McClellan gave a short bark of a laugh. “I suspect a young Napoleon can manhandle a grandmother, eh, Lassan?”
“Indeed, mon General.”
“But can he handle a hundred and fifty thousand rebels?” McClellan asked, then fell silent as he pondered that question. They were riding through an area where infantry was encamped and the northern troops, discovering that their General was in the vicinity, ran to the road and began cheering. Starbuck, dropping back from McClellan’s side, noted how the small General was immediately encouraged by the troops’ adulation and how genuine that adulation was. The men were invigorated by McClellan’s presence just as the General was vivified by their cheers. There were even greater cheers when he stopped his horse and begged a soldier to lend him his smoking pipe so he could light himself a cigar. That homely touch seemed especially moving to the infantrymen who crowded around to touch the General’s big bay horse.
“Tell us when we’re going to beat the rebs, General!” a man shouted.
“In good time! All in good time! You know I won’t risk your lives unnecessarily! All in good time!” One of the men offered the General a piece of hardtack and McClellan raised huge cheers by disingenuously inquiring whether you were supposed to eat the thing or use it to shingle a roof.
“He’s a wonderful man,” James confided to his brother.
“Isn’t he?” Starbuck
said. In these last few days he had discovered that the best way to handle James was to offer a bland agreement to everything his brother said, yet even that small gesture was sometimes hard. James’s relief and pleasure at the prodigal’s return were heartfelt and he wanted to make Starbuck happy as a reward for that change of heart, but his attentions could be cloying. James might believe, like his father, that tobacco was the devil’s weed, but if Starbuck wanted to smoke then James was happy to buy cigars from the army’s sutlers whose wagons acted as trading posts wherever a regiment was encamped. James even pretended to believe Starbuck’s claim that he needed wine and whiskey to settle his dyspeptic stomach and used his own money to buy the so-called medicine.
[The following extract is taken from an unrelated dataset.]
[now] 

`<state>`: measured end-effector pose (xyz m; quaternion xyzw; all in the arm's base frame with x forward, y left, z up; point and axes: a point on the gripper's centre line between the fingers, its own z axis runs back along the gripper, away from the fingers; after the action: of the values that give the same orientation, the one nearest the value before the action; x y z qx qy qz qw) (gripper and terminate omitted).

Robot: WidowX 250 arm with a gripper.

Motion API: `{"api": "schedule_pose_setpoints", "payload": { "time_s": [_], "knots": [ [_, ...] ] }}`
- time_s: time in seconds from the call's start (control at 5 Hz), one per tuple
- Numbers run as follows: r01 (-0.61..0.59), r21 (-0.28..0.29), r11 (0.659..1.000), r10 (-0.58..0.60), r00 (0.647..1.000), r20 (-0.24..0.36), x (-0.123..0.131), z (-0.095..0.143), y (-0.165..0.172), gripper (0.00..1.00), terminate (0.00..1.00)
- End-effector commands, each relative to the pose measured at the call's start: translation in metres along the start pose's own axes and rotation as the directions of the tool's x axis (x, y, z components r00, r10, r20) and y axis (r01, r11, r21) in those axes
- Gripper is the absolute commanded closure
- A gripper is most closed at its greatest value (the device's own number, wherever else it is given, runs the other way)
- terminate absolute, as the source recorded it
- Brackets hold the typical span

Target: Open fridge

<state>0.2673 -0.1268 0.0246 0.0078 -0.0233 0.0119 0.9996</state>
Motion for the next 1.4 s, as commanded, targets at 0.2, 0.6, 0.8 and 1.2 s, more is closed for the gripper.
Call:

James’s tender assiduity only increased Starbuck’s guilt, a guilt that was worsened when he saw how much his brother liked having his company. James was proud of his brother, envied him indeed, and took pleasure in spreading the story that his brother, far from having been a copperhead this past year, had in fact been an agent for the North ever since the war’s first shots. Starbuck did not deny the story, but James’s pleasure in it only made the younger brother’s conscience more tender as he contemplated betraying the trust. Though, perversely, the prospect of that betrayal became ever more inviting because it meant returning to Richmond and so escaping James’s attentions. All that was delaying Starbuck’s return was the list of questions which he was supposed to deliver to Adam. Those questions were being devised by McClellan and Pinkerton, but as each day brought fresh rumors of rebel reinforcements, so each day added more questions and amended those already on the list.
Another rush of eager soldiers came to surround the General, so many that James and Starbuck were driven apart by the press of bodies. Starbuck’s horse edged sideways and began cropping at the grass growing between the muddy ruts cut into the road’s verge. General McClellan delivered his customary speech about leading his precious boys to victory, but only when the time was right and the circumstances propitious. The men cheered the words as the General rode on westward.